To the right (north) side of the train, where once was the westbound traffic, there is now an extension of the idyllic Heritage Crossing development, known for its curvilinear pseudo-suburban streets, but now transformed into a truly urban transit-oriented community. We stop at the Heritage Crossing Station, located where neighborhood kids used to get their thrills dodging expressway traffic where Fremont Avenue once was before that.
We continue west from Heritage Crossing on our light rail train, now entering into the trench that for the decades of the '70s, '80s, '90s and '00s was West Baltimore's biggest scar. The trench is still there, but the highway is pushed up against it's south edge. On the north side of our train, the retaining wall for the elevation change is now used as a setting for many blocks of creative multi-level development, as shown in purple above.

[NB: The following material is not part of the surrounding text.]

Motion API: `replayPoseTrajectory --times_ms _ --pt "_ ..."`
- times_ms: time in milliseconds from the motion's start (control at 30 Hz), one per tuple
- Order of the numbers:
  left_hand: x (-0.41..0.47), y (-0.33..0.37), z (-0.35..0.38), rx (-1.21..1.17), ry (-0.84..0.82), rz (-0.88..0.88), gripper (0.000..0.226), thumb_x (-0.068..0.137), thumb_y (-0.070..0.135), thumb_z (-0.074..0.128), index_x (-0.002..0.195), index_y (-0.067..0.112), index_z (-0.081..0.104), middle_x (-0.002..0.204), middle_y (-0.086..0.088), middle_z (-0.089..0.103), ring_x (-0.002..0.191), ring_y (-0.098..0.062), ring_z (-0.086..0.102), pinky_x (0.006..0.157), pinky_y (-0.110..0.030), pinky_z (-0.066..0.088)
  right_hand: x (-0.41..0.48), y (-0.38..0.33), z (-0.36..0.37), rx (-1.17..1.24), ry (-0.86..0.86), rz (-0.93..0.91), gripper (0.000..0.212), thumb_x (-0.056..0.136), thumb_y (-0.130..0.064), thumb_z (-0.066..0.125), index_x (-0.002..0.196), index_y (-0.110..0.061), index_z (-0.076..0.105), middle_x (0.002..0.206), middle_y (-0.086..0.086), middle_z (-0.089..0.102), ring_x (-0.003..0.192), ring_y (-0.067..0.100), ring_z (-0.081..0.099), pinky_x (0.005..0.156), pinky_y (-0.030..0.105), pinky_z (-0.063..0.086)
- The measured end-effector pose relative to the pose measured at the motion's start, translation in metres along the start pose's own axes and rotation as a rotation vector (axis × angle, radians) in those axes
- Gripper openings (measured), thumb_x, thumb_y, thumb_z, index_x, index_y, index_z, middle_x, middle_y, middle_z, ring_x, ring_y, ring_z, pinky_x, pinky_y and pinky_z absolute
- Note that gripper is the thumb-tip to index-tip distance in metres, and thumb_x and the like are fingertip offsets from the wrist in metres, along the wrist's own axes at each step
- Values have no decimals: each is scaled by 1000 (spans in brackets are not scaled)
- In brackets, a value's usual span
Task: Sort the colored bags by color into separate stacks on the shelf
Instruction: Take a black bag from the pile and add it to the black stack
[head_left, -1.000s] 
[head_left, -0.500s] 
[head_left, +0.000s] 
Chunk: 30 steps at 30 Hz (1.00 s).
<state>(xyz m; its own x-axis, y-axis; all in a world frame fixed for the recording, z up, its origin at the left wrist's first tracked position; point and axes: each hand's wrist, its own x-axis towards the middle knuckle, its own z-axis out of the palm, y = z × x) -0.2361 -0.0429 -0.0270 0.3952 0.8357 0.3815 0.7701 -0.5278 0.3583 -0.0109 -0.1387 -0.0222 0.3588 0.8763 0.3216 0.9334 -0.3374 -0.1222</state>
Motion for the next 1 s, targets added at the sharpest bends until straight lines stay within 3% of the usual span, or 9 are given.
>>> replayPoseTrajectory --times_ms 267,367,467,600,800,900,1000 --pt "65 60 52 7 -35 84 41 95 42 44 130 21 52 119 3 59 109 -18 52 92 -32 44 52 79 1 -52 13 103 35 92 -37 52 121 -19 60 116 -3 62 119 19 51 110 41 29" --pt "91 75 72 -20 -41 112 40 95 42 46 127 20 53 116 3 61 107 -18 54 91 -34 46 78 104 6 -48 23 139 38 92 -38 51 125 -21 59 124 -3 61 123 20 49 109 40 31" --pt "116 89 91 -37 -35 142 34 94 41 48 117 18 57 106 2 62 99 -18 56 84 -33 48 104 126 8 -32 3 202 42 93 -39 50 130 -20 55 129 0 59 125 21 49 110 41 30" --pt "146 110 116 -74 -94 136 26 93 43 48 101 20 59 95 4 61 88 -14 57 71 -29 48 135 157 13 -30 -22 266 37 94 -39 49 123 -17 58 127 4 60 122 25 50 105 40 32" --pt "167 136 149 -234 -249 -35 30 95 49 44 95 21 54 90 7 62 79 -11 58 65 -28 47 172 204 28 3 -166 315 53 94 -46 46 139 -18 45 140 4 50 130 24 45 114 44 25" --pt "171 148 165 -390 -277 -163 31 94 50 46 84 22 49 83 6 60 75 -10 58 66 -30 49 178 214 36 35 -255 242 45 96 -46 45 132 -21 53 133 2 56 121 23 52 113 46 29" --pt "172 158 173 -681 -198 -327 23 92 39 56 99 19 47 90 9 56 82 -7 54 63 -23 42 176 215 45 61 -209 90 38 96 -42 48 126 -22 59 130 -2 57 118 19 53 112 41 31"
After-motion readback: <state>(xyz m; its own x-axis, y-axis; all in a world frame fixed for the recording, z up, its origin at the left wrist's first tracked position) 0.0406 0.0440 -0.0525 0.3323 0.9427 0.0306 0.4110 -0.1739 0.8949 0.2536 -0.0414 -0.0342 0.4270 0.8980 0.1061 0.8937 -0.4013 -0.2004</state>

Anyone complaining about the walled trench in Franklin-Mulberry will thus be as off-the-wall as someone complaining about the hills of San Francisco. The light rail will look upward at the inviting new buildings climbing the old retaining wall. Beyond that on the north side of Franklin Street are the gracious old Victorian buildings of Lafayette Square, finally being renovated after many decades of neglect.
Very quickly, we end our light rail journey at the West Baltimore MARC Station, which should now a comprehensive full service transit hub with buses to anywhere and MARC trains to Washington DC and other points between Delaware and Virginia.
The fact that this journey constitutes only a small piece of the proposed Red Line is not an issue. The buses and MARC trains at this terminal station can get you anywhere you want to go more efficiently than if the Red Line continued westward in the crowded Route 40 corridor.
More importantly, we have been able to pack so much new development and so many new travel opportunities into this small transit journey from Westport to West Baltimore that building the entire Red Line out into the suburbs hardly seems to matter anymore.